# Questions about FNB?



## sheliaflor (Jun 8, 2013)

Hi. I was scheduled for surgery last week but before I left the office, the doc requested that I get the ultrasound results that I had recently, sent to him so that he could look at them. Well apparently there is a large nodule on the right side of my thyroid, so they decided on a FNB. I have to wait for it to be scheduled but I'm hoping its some time this week as the surgery is next week and I don't want to have to change it.

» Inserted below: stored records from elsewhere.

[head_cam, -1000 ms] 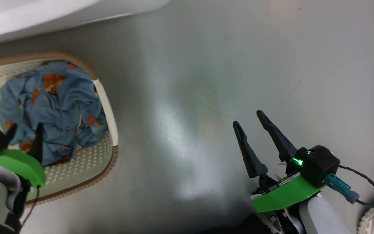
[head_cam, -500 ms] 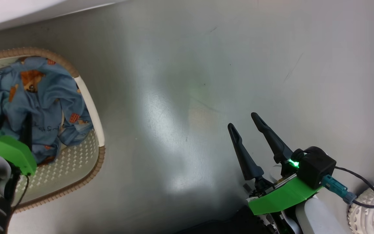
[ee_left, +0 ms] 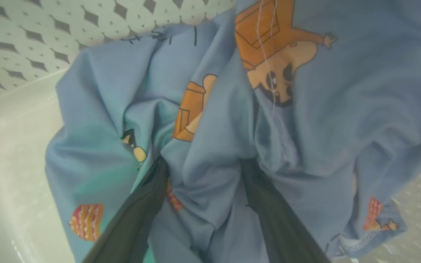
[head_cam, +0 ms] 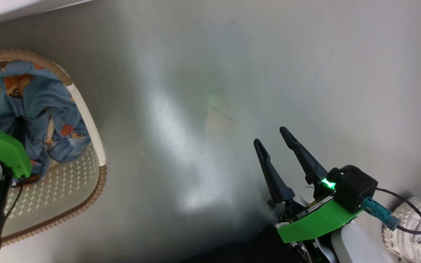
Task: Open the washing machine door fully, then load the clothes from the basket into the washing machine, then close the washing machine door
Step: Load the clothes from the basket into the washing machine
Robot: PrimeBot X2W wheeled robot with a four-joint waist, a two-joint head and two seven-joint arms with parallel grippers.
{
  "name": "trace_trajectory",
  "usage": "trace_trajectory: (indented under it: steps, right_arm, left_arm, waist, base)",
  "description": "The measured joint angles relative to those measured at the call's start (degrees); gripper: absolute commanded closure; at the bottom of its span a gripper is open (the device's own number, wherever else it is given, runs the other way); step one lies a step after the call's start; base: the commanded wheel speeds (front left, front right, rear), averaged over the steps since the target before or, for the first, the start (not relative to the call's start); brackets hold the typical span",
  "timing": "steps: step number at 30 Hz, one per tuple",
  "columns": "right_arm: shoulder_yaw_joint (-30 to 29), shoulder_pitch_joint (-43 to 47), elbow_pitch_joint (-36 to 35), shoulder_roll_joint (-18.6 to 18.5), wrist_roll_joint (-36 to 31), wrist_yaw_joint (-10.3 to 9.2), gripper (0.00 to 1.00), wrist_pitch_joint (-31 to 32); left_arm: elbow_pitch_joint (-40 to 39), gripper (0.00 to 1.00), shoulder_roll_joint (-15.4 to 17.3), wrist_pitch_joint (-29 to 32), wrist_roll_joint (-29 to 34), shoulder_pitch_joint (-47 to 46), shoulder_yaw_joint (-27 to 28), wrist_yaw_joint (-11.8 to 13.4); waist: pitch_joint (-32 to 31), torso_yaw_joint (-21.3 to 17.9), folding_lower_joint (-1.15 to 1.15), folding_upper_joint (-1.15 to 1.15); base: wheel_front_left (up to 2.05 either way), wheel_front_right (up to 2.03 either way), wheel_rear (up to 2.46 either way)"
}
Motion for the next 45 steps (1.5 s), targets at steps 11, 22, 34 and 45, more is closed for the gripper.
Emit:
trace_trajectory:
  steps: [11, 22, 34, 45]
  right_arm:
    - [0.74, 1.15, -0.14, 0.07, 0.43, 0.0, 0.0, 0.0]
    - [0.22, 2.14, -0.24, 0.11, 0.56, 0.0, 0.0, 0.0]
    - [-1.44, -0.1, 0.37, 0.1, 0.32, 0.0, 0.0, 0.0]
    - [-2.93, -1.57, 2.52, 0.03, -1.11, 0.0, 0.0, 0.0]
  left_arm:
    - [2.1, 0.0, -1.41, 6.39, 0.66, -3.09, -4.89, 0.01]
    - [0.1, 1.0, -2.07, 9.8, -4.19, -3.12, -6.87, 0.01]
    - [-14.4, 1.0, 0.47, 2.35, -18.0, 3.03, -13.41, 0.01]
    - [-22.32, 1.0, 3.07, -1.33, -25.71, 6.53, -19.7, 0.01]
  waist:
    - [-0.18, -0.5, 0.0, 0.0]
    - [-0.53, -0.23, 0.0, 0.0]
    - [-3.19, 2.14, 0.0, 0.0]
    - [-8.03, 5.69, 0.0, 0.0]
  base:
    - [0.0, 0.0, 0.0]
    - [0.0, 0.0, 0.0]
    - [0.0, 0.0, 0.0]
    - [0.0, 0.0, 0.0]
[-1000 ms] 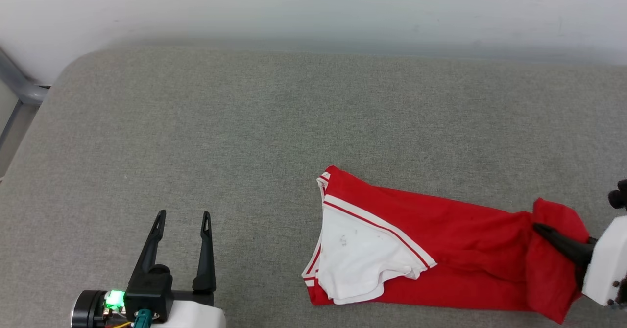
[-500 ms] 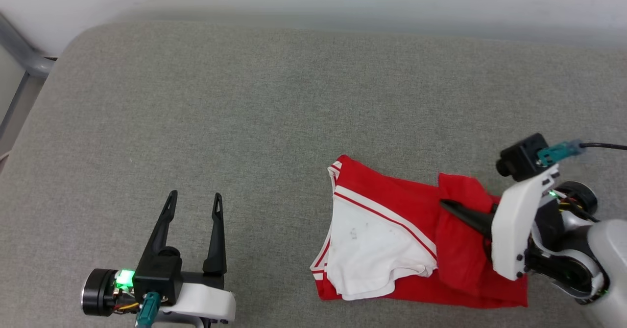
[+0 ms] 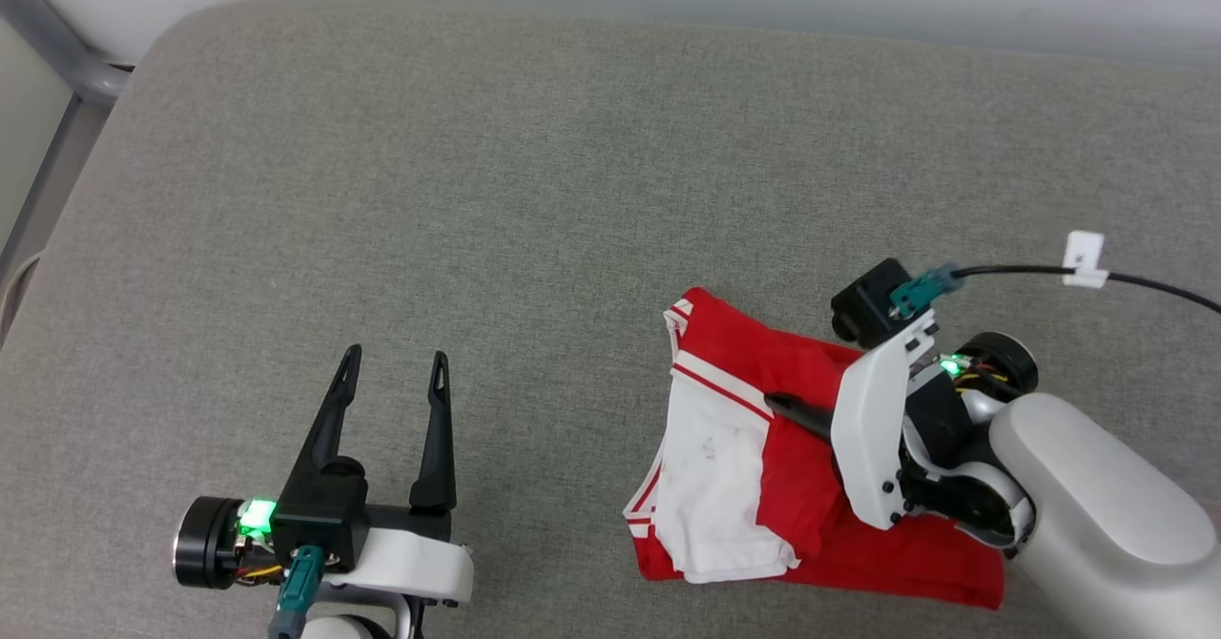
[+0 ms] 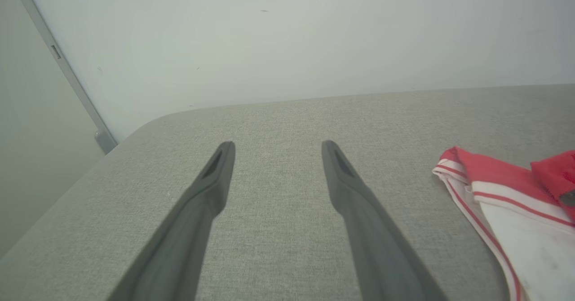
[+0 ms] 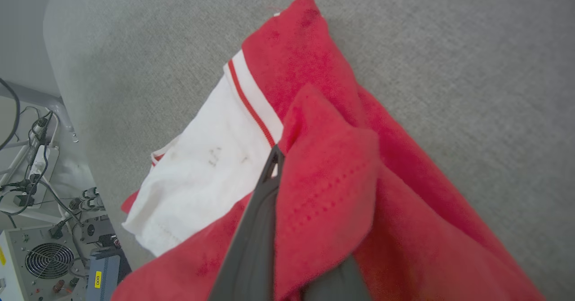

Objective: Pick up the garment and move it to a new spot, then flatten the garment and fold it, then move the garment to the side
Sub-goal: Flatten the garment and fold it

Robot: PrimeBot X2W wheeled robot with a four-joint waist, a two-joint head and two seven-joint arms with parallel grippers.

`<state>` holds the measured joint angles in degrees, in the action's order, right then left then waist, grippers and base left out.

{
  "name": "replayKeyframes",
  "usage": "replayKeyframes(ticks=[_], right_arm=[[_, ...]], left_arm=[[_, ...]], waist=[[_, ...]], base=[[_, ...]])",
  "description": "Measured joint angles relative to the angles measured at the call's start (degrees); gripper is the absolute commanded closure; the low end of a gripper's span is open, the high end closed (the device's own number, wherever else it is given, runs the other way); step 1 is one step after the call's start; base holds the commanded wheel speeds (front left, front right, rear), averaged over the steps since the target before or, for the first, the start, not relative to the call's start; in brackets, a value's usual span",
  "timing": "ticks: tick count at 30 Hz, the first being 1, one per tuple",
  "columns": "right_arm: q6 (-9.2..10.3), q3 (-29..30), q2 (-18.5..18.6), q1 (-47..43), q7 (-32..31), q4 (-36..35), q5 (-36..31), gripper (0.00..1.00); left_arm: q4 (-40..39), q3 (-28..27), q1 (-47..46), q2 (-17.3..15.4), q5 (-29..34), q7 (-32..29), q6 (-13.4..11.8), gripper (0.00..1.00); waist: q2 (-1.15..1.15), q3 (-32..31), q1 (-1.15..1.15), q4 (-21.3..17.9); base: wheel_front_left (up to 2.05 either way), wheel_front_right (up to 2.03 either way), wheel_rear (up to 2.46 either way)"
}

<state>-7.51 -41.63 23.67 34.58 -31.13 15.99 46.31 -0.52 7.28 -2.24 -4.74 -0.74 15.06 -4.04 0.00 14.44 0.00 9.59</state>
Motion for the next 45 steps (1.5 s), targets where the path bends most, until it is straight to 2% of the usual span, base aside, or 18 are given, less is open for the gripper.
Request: replayKeyframes(ticks=[6,7,8,13,17,21,26,29,35,41,45], right_arm=[[-0.01,-3.97,0.05,0.77,3.60,4.58,-0.74,1.00],[-0.01,-4.26,0.03,0.78,4.55,4.91,-0.33,0.68],[-0.01,-4.60,0.08,0.78,5.67,5.03,-0.24,0.00],[0.00,-4.95,1.78,0.64,13.67,2.81,-0.60,0.00],[0.00,-2.66,3.82,-0.78,20.08,-0.65,-1.25,0.00],[-0.01,2.43,5.59,-3.34,26.14,-3.13,-3.96,0.00],[-0.01,12.94,5.65,-7.19,36.32,-3.50,-14.07,0.00],[0.00,20.56,3.09,-10.69,41.45,-3.14,-19.94,0.00],[0.00,32.70,-3.83,-18.58,45.31,-4.86,-28.30,0.00],[0.00,40.47,-10.73,-26.12,46.10,-9.84,-34.64,0.00],[-0.01,42.33,-14.72,-31.19,46.21,-14.00,-36.80,0.00]], left_arm=[[0.13,-0.18,-0.36,0.14,0.01,0.00,-0.15,0.00],[0.13,-0.34,-0.36,0.14,0.01,0.00,-0.26,0.00],[0.14,-0.43,-0.36,0.12,0.01,0.00,-0.33,0.00],[0.41,-0.77,-0.16,-0.20,0.19,0.00,-0.32,0.00],[0.30,-1.13,0.85,-0.67,0.25,0.01,-0.34,0.00],[0.02,-1.42,1.76,-1.01,0.41,0.01,-0.48,0.00],[-0.34,-1.55,2.38,-1.41,0.42,0.01,-0.48,0.00],[-0.37,-1.81,2.93,-1.60,0.42,0.01,-0.51,0.00],[-0.42,-2.01,3.65,-1.85,0.42,0.01,-0.54,0.00],[-1.35,-2.13,5.14,-2.10,0.42,0.01,-0.58,0.00],[-1.63,-2.11,5.88,-2.19,0.41,0.00,-0.58,0.00]], waist=[[0.00,0.36,0.00,0.05],[0.00,0.30,0.00,-0.13],[0.00,0.17,0.00,-0.33],[0.00,-1.29,0.00,-1.48],[0.00,-2.86,0.00,-2.77],[0.00,-4.25,0.00,-4.56],[0.00,-5.59,0.00,-6.71],[0.00,-6.43,0.00,-7.73],[0.00,-8.11,0.00,-9.38],[0.00,-9.60,-0.01,-10.42],[0.00,-10.16,-0.01,-10.54]], base=[[0.00,0.00,0.00],[0.00,0.00,0.00],[0.00,0.00,0.00],[0.00,0.00,0.00],[0.00,0.00,0.00],[0.00,0.00,0.00],[0.00,0.00,0.00],[0.00,0.00,0.00],[0.00,0.00,0.00],[0.00,0.00,0.00],[0.00,0.00,0.00]])
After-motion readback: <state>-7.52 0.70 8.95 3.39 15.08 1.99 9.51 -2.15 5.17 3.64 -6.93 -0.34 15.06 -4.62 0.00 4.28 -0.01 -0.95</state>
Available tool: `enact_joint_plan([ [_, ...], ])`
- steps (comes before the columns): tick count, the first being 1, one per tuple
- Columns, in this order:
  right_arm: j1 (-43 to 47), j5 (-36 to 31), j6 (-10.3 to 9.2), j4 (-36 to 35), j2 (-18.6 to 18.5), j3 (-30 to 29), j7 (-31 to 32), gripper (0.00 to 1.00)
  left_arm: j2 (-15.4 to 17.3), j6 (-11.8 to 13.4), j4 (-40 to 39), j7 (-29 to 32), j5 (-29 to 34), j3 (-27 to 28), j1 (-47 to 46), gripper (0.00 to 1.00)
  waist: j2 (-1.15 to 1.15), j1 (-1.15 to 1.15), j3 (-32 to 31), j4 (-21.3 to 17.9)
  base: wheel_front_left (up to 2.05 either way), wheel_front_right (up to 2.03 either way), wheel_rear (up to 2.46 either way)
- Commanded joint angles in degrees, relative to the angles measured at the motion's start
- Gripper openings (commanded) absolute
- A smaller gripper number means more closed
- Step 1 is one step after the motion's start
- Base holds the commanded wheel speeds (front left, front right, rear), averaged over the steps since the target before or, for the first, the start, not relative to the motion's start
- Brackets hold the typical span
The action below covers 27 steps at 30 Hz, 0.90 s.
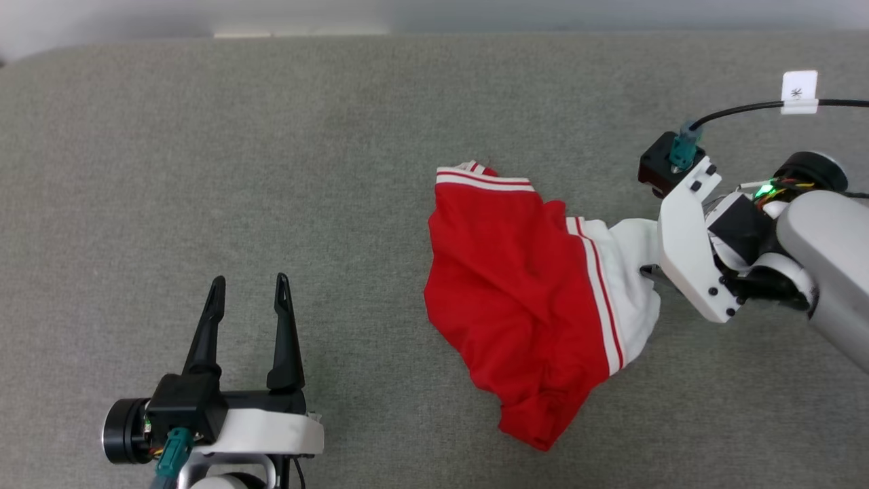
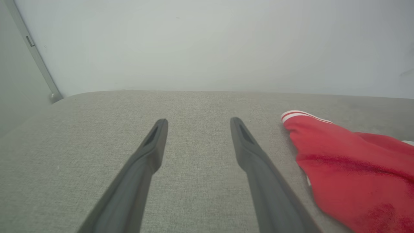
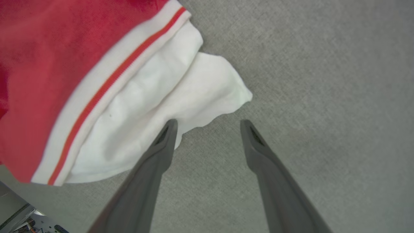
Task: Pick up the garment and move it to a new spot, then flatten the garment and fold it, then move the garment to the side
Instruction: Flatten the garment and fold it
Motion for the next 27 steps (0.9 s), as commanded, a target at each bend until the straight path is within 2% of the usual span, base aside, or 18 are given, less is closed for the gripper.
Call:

My question is what is a FNB like? Is it painful? Can I drive and go to work afterwards? I'm really starting to get depressed about this whole thing. I basically have no friends where I live to talk to about this, my husband and I are having issues, work has been stressful, and now this.

TIA for your answers.


----------



## KarenB (Jul 19, 2013)

I was really nervous about the biopsy too. In the end though, there was a little bit of discomfort each time they went in, and a pin prick from the anesthetic, but otherwise I just felt a lot of pressure.

There was some stiffness and that lasted about 3 days, and I had some bruising too. Overall, though, it was much easier than I anticipated.

Hang in there - there are a lot of lovely people on these forums, so if you're feeling a little bit alone through it hang out here.


----------



## StormFinch (Nov 16, 2012)

Welcome to the forums Sheliaflor, you now have lots of friends to talk about this with. :hugs:

Like Karen said, there was some pressure with mine. My endo did it in house and numbed me up good beforehand. It's only a local so driving shouldn't be a problem. Some of us have had bruising afterwards and some haven't, length and amount of tenderness or discomfort varies from person to person. If you have something to do afterwards, like returning to work or school, you might want to bring some tylenol or ibuprofen with you to take when you get done. Some, including myself, have felt like our thyroids were "angry" afterwards, like there was some hormone dump or something, but it doesn't happen with everyone and is livable if kind of disconcerting and bit of a pain to have to deal with.


----------



## joplin1975 (Jul 21, 2011)

I didn't get numbed up. My nodules were large and right under the surface, so they could find them easily.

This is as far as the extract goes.